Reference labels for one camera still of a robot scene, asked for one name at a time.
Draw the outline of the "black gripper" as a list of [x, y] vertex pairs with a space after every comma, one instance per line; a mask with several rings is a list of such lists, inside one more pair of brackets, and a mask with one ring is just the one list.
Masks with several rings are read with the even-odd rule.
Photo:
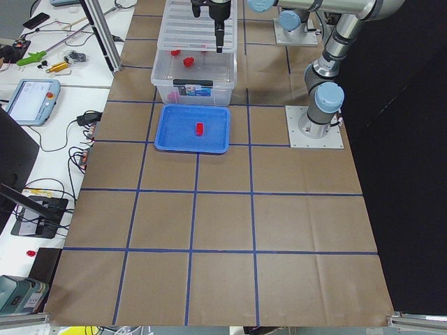
[[223, 52], [224, 21], [230, 17], [230, 0], [208, 1], [209, 16], [214, 20], [217, 53]]

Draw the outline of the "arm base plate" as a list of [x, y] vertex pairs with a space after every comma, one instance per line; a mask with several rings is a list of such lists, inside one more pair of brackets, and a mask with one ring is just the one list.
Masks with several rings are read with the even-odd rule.
[[308, 118], [307, 110], [307, 106], [285, 107], [290, 148], [343, 149], [337, 116], [334, 115], [329, 124], [318, 125]]
[[306, 23], [302, 23], [293, 31], [284, 30], [279, 24], [279, 19], [275, 18], [274, 33], [277, 45], [299, 46], [299, 47], [317, 47], [318, 39], [316, 29], [312, 20], [309, 18]]

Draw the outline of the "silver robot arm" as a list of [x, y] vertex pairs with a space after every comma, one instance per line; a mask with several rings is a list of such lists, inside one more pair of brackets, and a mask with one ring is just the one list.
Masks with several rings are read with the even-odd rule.
[[394, 14], [403, 1], [248, 1], [250, 9], [265, 12], [271, 7], [291, 8], [312, 13], [322, 10], [341, 17], [325, 42], [322, 55], [305, 70], [309, 107], [298, 121], [300, 132], [309, 138], [325, 137], [334, 115], [339, 112], [344, 91], [336, 83], [340, 63], [346, 58], [362, 24], [382, 20]]
[[281, 8], [279, 25], [284, 31], [295, 35], [304, 35], [315, 32], [315, 28], [309, 28], [310, 12], [292, 8]]

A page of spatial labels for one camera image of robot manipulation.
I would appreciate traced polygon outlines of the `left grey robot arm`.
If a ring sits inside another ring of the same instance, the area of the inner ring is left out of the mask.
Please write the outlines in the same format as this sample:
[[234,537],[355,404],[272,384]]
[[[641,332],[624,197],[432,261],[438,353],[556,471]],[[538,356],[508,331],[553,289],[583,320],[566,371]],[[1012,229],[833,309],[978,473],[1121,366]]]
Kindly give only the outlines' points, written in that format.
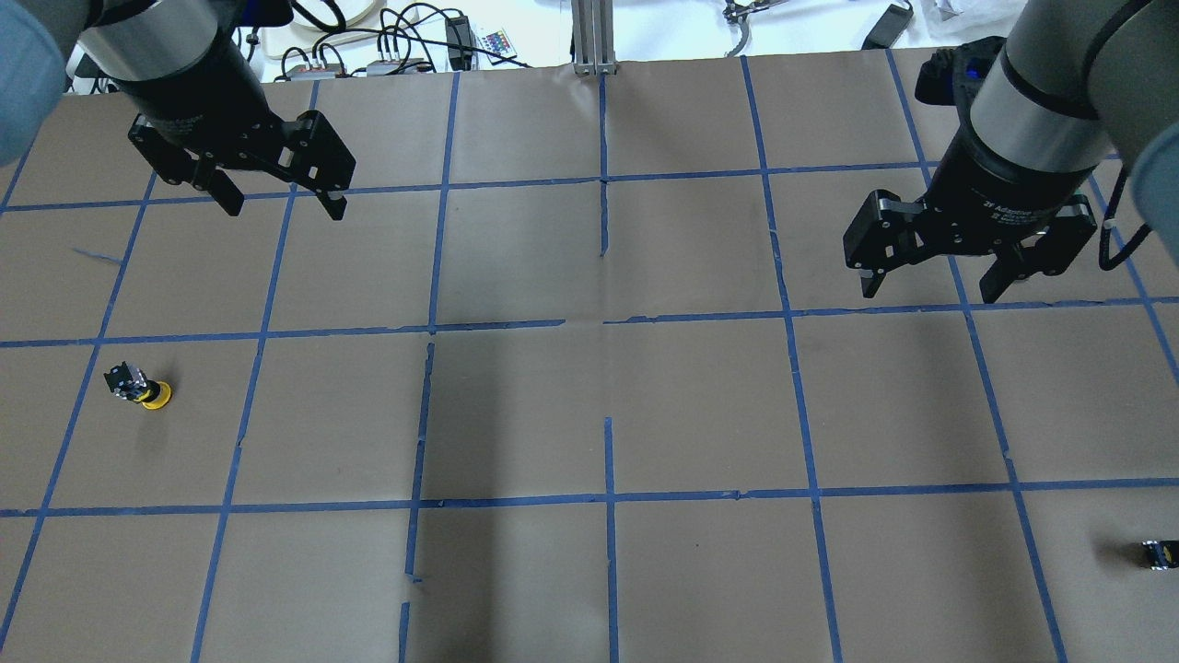
[[134,103],[129,140],[157,176],[241,214],[230,173],[258,171],[345,214],[356,160],[320,110],[284,122],[235,29],[312,20],[298,1],[5,1],[4,164],[32,145],[67,87],[75,46]]

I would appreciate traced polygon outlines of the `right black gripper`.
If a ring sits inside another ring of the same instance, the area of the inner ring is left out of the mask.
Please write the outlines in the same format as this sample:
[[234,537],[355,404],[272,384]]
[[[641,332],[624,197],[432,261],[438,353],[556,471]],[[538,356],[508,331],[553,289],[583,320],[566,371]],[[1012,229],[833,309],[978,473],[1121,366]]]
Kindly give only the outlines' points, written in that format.
[[1096,232],[1087,198],[1071,198],[1092,168],[1043,172],[995,155],[971,129],[959,129],[922,201],[872,190],[843,236],[847,268],[859,293],[876,297],[888,273],[946,252],[989,252],[979,282],[997,302],[1016,281],[1065,273]]

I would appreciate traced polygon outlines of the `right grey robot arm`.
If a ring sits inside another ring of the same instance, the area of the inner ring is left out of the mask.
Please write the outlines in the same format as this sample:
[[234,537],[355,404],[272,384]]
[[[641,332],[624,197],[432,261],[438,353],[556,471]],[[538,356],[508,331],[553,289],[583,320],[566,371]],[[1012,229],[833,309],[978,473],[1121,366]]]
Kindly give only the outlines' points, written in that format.
[[1007,37],[938,50],[918,101],[959,126],[918,201],[868,193],[843,236],[847,267],[875,297],[888,273],[936,256],[986,256],[993,303],[1016,281],[1065,273],[1099,222],[1080,193],[1124,159],[1144,231],[1175,256],[1174,1],[1029,1]]

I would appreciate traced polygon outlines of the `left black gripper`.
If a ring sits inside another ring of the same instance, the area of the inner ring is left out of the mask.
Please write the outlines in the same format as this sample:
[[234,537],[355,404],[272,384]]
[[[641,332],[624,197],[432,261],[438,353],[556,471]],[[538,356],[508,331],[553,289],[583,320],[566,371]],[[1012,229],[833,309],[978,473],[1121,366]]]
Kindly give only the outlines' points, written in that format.
[[282,122],[233,40],[215,37],[198,63],[144,81],[117,79],[139,110],[127,138],[157,176],[209,193],[239,215],[244,193],[219,168],[257,169],[315,193],[332,221],[345,215],[356,158],[320,110]]

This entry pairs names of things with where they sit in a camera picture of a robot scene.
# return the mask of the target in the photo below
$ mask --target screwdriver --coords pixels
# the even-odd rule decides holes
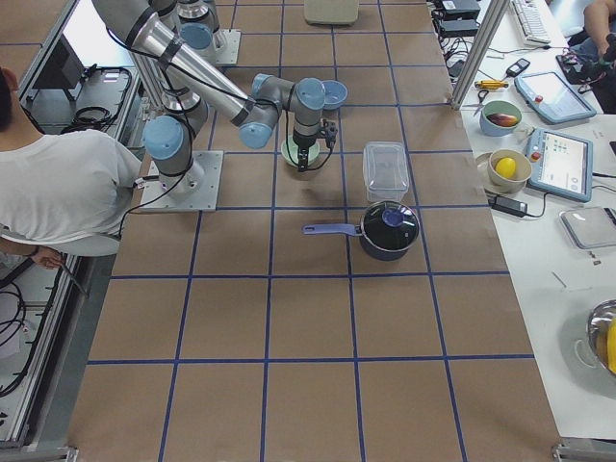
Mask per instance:
[[[503,80],[479,80],[475,82],[475,88],[478,90],[498,90],[507,87],[509,87],[509,84]]]

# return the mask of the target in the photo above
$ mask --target smartphone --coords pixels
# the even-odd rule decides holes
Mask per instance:
[[[507,68],[505,74],[507,77],[517,77],[520,75],[527,67],[530,66],[530,61],[525,60],[524,58],[519,59],[510,67]]]

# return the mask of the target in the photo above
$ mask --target keyboard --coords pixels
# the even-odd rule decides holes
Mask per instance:
[[[510,3],[515,17],[513,22],[518,26],[524,45],[541,46],[550,43],[536,1],[543,0],[511,0]]]

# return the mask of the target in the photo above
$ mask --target purple pot handle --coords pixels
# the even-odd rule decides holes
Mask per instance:
[[[302,228],[304,234],[346,234],[348,236],[361,236],[362,233],[354,224],[307,224]]]

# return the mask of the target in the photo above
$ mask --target pot lid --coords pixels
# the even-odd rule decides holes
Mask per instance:
[[[361,228],[373,245],[388,251],[407,248],[420,233],[415,213],[391,200],[373,204],[364,214]]]

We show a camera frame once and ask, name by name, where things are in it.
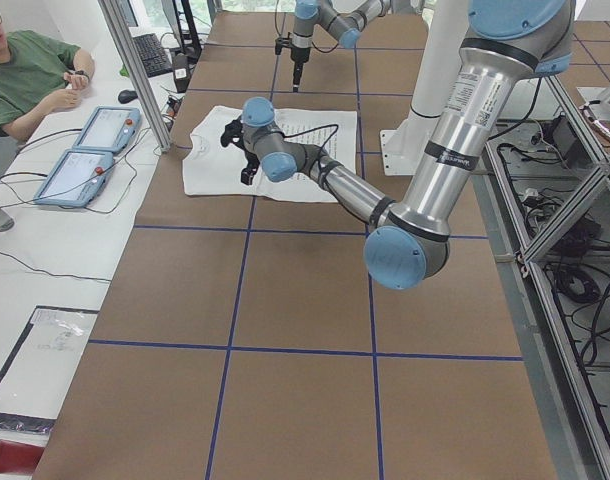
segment computer mouse
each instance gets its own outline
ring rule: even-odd
[[[138,94],[135,90],[122,90],[118,94],[118,101],[120,103],[129,103],[136,98],[138,98]]]

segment red cylinder
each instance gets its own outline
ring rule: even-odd
[[[0,473],[32,475],[43,450],[36,445],[0,439]]]

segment white cloth
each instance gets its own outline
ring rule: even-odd
[[[190,134],[192,151],[183,160],[183,183],[187,195],[259,195],[291,202],[335,202],[304,174],[289,180],[271,182],[259,168],[252,185],[240,182],[247,165],[245,154],[234,145],[223,148],[220,138],[225,125],[241,115],[241,110],[216,106]],[[278,109],[276,124],[290,135],[318,126],[338,124],[339,129],[325,149],[330,156],[356,172],[356,112]],[[333,128],[318,130],[289,141],[322,145]]]

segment person
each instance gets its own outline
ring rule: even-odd
[[[94,75],[82,48],[25,30],[5,33],[0,14],[0,136],[27,141],[43,119],[80,102]]]

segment wristwatch
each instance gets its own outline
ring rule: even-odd
[[[90,80],[89,75],[87,75],[87,72],[85,72],[85,70],[76,70],[74,72],[74,75],[85,75],[87,77],[87,80]]]

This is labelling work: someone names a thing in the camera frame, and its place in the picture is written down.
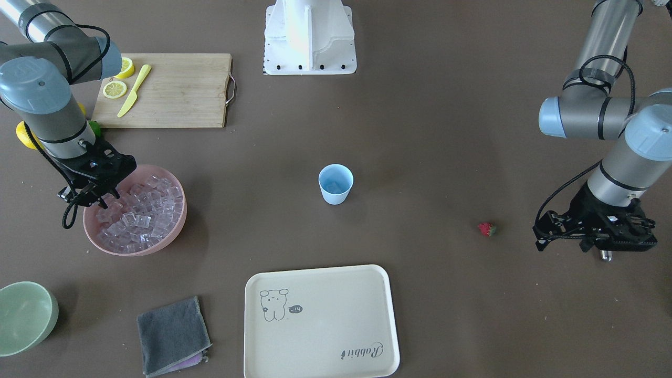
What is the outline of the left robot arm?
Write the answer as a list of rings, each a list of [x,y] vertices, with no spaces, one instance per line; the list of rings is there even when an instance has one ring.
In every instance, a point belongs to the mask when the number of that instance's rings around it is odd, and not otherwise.
[[[641,1],[597,1],[591,25],[562,95],[541,105],[540,131],[560,138],[614,140],[594,163],[566,212],[536,215],[533,232],[543,251],[552,241],[575,239],[581,251],[596,248],[603,260],[615,251],[648,251],[657,245],[655,221],[641,196],[670,168],[670,88],[638,97],[628,40]]]

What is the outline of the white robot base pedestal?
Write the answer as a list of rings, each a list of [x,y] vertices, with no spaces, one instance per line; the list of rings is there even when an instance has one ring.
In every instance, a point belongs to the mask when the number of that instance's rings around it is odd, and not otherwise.
[[[351,7],[341,1],[276,1],[265,15],[264,74],[356,72]]]

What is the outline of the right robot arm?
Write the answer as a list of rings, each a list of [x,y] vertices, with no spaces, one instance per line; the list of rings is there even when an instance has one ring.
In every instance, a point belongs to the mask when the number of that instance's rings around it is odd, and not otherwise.
[[[67,180],[59,196],[69,204],[104,207],[108,195],[136,169],[96,135],[70,87],[119,74],[122,55],[110,36],[88,36],[48,1],[2,1],[2,14],[27,38],[2,45],[2,104],[24,120],[39,150]]]

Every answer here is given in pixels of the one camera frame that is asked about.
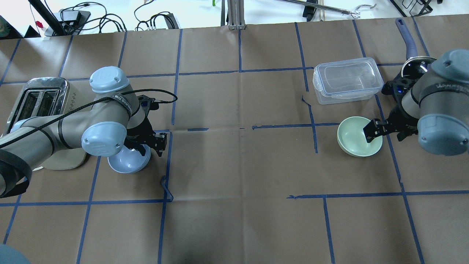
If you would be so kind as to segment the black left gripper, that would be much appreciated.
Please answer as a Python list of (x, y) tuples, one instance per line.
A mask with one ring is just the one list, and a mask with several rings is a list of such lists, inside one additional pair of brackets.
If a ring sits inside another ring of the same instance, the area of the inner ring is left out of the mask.
[(143, 114), (143, 119), (136, 127), (127, 129), (125, 147), (135, 149), (141, 156), (145, 156), (147, 151), (143, 145), (147, 145), (155, 150), (158, 157), (162, 157), (163, 152), (166, 150), (168, 135), (167, 133), (155, 133), (148, 119), (150, 111), (159, 109), (159, 103), (156, 102), (155, 98), (146, 95), (139, 95), (137, 99), (139, 100), (139, 107), (134, 116)]

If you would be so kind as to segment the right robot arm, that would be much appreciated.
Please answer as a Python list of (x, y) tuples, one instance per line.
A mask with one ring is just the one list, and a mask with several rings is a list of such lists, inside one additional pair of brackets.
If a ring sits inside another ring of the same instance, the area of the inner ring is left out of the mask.
[(387, 82), (382, 94), (396, 106), (385, 120), (372, 119), (362, 130), (368, 143), (397, 133), (402, 142), (418, 136), (420, 146), (437, 155), (468, 152), (468, 50), (453, 49), (431, 62), (409, 62), (402, 77)]

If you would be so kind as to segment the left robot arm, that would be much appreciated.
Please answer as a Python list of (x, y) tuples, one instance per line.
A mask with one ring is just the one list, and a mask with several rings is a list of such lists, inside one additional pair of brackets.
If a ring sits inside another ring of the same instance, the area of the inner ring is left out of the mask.
[(148, 112), (165, 100), (136, 95), (129, 79), (116, 66), (102, 67), (89, 78), (95, 100), (63, 114), (16, 122), (1, 137), (1, 197), (26, 192), (33, 169), (59, 151), (83, 149), (107, 157), (110, 167), (130, 174), (144, 169), (153, 149), (162, 156), (167, 134), (156, 133)]

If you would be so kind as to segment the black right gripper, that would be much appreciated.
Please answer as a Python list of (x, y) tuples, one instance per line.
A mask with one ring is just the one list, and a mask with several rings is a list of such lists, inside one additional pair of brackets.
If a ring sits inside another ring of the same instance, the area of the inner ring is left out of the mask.
[(416, 80), (397, 75), (393, 80), (387, 81), (383, 85), (381, 93), (392, 96), (396, 106), (390, 111), (386, 120), (372, 119), (363, 128), (367, 143), (371, 143), (375, 138), (387, 135), (388, 132), (397, 133), (397, 140), (399, 142), (414, 134), (418, 134), (418, 119), (406, 112), (403, 106), (404, 96), (409, 94), (416, 82)]

> Problem statement: Display every line of the listing that contains the string "polygon".

> Final answer:
I would appreciate traced polygon outlines of the `left grey robot arm`.
I would appreciate traced polygon outlines of the `right black gripper`.
I would appreciate traced polygon outlines of the `right grey robot arm`.
I would appreciate traced polygon outlines of the `left black gripper`.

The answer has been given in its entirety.